=== Work request ===
Copy the data exactly. No line may be skipped.

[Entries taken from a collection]
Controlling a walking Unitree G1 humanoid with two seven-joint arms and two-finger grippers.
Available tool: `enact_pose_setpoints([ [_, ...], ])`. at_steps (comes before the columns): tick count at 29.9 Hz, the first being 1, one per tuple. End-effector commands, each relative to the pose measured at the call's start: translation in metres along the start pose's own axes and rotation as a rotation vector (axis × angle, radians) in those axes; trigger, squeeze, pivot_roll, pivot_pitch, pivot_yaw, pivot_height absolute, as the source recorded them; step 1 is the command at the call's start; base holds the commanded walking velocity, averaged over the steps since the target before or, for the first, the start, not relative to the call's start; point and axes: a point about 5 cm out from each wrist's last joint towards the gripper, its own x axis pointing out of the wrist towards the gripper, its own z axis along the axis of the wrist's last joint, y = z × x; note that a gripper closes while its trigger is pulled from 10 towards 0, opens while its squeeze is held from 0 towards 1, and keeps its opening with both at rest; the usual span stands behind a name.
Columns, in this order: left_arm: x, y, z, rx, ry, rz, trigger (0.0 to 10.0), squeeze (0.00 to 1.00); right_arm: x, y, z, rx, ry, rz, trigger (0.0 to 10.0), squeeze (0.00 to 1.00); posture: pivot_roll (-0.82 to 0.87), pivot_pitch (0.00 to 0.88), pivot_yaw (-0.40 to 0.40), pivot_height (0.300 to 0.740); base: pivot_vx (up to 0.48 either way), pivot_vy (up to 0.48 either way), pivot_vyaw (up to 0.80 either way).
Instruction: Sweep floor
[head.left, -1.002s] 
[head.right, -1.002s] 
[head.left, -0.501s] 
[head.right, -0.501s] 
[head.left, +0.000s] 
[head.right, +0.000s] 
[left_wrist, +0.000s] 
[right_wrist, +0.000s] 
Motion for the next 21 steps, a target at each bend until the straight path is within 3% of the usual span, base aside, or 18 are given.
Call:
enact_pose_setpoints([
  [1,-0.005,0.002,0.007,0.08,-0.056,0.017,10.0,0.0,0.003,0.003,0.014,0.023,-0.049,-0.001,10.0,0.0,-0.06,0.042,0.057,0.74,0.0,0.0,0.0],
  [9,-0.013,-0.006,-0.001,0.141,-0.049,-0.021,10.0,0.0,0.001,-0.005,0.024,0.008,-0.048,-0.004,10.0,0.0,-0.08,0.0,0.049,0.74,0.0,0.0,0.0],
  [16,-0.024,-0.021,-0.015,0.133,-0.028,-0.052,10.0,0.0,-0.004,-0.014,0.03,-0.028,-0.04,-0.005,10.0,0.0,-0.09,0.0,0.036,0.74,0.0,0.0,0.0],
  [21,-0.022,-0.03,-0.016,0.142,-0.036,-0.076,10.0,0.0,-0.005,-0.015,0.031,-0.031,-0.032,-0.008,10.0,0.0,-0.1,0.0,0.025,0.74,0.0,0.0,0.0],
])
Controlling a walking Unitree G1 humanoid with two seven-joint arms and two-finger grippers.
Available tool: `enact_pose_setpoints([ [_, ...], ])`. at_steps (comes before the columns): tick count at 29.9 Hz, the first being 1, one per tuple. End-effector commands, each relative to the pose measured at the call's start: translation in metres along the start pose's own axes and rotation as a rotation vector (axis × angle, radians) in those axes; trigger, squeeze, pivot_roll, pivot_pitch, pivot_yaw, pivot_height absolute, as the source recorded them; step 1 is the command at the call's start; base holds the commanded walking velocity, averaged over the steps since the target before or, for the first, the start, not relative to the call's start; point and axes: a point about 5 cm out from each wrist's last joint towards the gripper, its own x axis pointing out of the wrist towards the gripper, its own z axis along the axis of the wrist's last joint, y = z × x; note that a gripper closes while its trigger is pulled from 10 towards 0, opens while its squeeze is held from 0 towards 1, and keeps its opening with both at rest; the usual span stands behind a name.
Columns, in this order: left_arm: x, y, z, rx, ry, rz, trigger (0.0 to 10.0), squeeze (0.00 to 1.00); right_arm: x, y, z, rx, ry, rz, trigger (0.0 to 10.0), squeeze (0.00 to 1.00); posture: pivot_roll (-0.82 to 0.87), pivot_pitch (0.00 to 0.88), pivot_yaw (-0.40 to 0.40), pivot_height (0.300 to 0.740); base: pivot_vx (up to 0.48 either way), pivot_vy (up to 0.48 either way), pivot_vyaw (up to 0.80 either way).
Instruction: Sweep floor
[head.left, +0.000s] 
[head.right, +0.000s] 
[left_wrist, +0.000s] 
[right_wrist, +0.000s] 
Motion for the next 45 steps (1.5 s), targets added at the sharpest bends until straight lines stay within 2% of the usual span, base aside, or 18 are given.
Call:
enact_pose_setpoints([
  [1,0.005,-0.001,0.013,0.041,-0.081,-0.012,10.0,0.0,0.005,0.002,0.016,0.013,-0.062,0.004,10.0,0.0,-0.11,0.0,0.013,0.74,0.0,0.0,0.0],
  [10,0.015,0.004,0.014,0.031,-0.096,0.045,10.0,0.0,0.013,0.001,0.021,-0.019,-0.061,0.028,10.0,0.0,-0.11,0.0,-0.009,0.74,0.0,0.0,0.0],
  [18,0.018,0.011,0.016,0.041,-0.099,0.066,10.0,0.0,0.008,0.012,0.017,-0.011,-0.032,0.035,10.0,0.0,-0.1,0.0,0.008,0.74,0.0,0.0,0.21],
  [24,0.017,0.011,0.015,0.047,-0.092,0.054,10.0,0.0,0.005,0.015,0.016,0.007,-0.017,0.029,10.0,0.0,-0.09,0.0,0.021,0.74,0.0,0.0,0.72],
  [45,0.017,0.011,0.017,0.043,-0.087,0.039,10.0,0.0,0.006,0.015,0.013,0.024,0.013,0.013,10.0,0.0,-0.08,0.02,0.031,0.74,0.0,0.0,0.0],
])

=== Output below ===
Controlling a walking Unitree G1 humanoid with two seven-joint arms and two-finger grippers.
Available tool: `enact_pose_setpoints([ [_, ...], ])`. at_steps (comes before the columns): tick count at 29.9 Hz, the first being 1, one per tuple. End-effector commands, each relative to the pose measured at the call's start: translation in metres along the start pose's own axes and rotation as a rotation vector (axis × angle, radians) in those axes; trigger, squeeze, pivot_roll, pivot_pitch, pivot_yaw, pivot_height absolute, as the source recorded them; step 1 is the command at the call's start; base holds the commanded walking velocity, averaged over the steps since the target before or, for the first, the start, not relative to the call's start; point and axes: a point about 5 cm out from each wrist's last joint towards the gripper, its own x axis pointing out of the wrist towards the gripper, its own z axis along the axis of the wrist's last joint, y = z × x; note that a gripper closes while its trigger is pulled from 10 towards 0, opens while its squeeze is held from 0 towards 1, and keeps its opening with both at rest; the usual span stands behind a name.
Columns, in this order: left_arm: x, y, z, rx, ry, rz, trigger (0.0 to 10.0), squeeze (0.00 to 1.00); right_arm: x, y, z, rx, ry, rz, trigger (0.0 to 10.0), squeeze (0.00 to 1.00); posture: pivot_roll (-0.82 to 0.87), pivot_pitch (0.00 to 0.88), pivot_yaw (-0.40 to 0.40), pivot_height (0.300 to 0.740); base: pivot_vx (up to 0.48 either way), pivot_vy (up to 0.48 either way), pivot_vyaw (up to 0.80 either way).
Instruction: Sweep floor
[head.left, -1.002s] 
[head.right, -1.002s] 
[head.left, -0.501s] 
[head.right, -0.501s] 
[head.left, +0.000s] 
[head.right, +0.000s] 
[left_wrist, +0.000s] 
[right_wrist, +0.000s] 
Motion for the next 21 steps, a target at each bend until the straight path is within 3% of the usual span, base aside, or 18 are given.
Call:
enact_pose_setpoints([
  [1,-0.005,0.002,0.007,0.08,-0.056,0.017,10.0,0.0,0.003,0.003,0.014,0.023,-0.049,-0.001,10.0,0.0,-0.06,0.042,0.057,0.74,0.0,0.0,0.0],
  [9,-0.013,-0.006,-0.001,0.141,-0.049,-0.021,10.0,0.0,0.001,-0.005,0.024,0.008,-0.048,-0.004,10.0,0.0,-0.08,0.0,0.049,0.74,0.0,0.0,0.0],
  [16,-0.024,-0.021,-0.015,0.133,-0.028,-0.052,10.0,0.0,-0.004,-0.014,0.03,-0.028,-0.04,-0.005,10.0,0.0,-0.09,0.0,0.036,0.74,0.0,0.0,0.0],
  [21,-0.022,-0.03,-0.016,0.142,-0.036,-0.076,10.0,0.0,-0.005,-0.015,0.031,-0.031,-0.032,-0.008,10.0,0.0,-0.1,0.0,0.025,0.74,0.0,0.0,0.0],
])
Controlling a walking Unitree G1 humanoid with two seven-joint arms and two-finger grippers.
Available tool: `enact_pose_setpoints([ [_, ...], ])`. at_steps (comes before the columns): tick count at 29.9 Hz, the first being 1, one per tuple. End-effector commands, each relative to the pose measured at the call's start: translation in metres along the start pose's own axes and rotation as a rotation vector (axis × angle, radians) in those axes; trigger, squeeze, pivot_roll, pivot_pitch, pivot_yaw, pivot_height absolute, as the source recorded them; step 1 is the command at the call's start; base holds the commanded walking velocity, averaged over the steps since the target before or, for the first, the start, not relative to the call's start; point and axes: a point about 5 cm out from each wrist's last joint towards the gripper, its own x axis pointing out of the wrist towards the gripper, its own z axis along the axis of the wrist's last joint, y = z × x; note that a gripper closes while its trigger is pulled from 10 towards 0, opens while its squeeze is held from 0 towards 1, and keeps its opening with both at rest; the usual span stands behind a name.
Columns, in this order: left_arm: x, y, z, rx, ry, rz, trigger (0.0 to 10.0), squeeze (0.00 to 1.00); right_arm: x, y, z, rx, ry, rz, trigger (0.0 to 10.0), squeeze (0.00 to 1.00); posture: pivot_roll (-0.82 to 0.87), pivot_pitch (0.00 to 0.88), pivot_yaw (-0.40 to 0.40), pivot_height (0.300 to 0.740); base: pivot_vx (up to 0.48 either way), pivot_vy (up to 0.48 either way), pivot_vyaw (up to 0.80 either way).
Instruction: Sweep floor
[head.left, +0.000s] 
[head.right, +0.000s] 
[left_wrist, +0.000s] 
[right_wrist, +0.000s] 
Motion for the next 45 steps (1.5 s), targets added at the sharpest bends until straight lines stay within 2% of the usual span, base aside, or 18 are given.
Call:
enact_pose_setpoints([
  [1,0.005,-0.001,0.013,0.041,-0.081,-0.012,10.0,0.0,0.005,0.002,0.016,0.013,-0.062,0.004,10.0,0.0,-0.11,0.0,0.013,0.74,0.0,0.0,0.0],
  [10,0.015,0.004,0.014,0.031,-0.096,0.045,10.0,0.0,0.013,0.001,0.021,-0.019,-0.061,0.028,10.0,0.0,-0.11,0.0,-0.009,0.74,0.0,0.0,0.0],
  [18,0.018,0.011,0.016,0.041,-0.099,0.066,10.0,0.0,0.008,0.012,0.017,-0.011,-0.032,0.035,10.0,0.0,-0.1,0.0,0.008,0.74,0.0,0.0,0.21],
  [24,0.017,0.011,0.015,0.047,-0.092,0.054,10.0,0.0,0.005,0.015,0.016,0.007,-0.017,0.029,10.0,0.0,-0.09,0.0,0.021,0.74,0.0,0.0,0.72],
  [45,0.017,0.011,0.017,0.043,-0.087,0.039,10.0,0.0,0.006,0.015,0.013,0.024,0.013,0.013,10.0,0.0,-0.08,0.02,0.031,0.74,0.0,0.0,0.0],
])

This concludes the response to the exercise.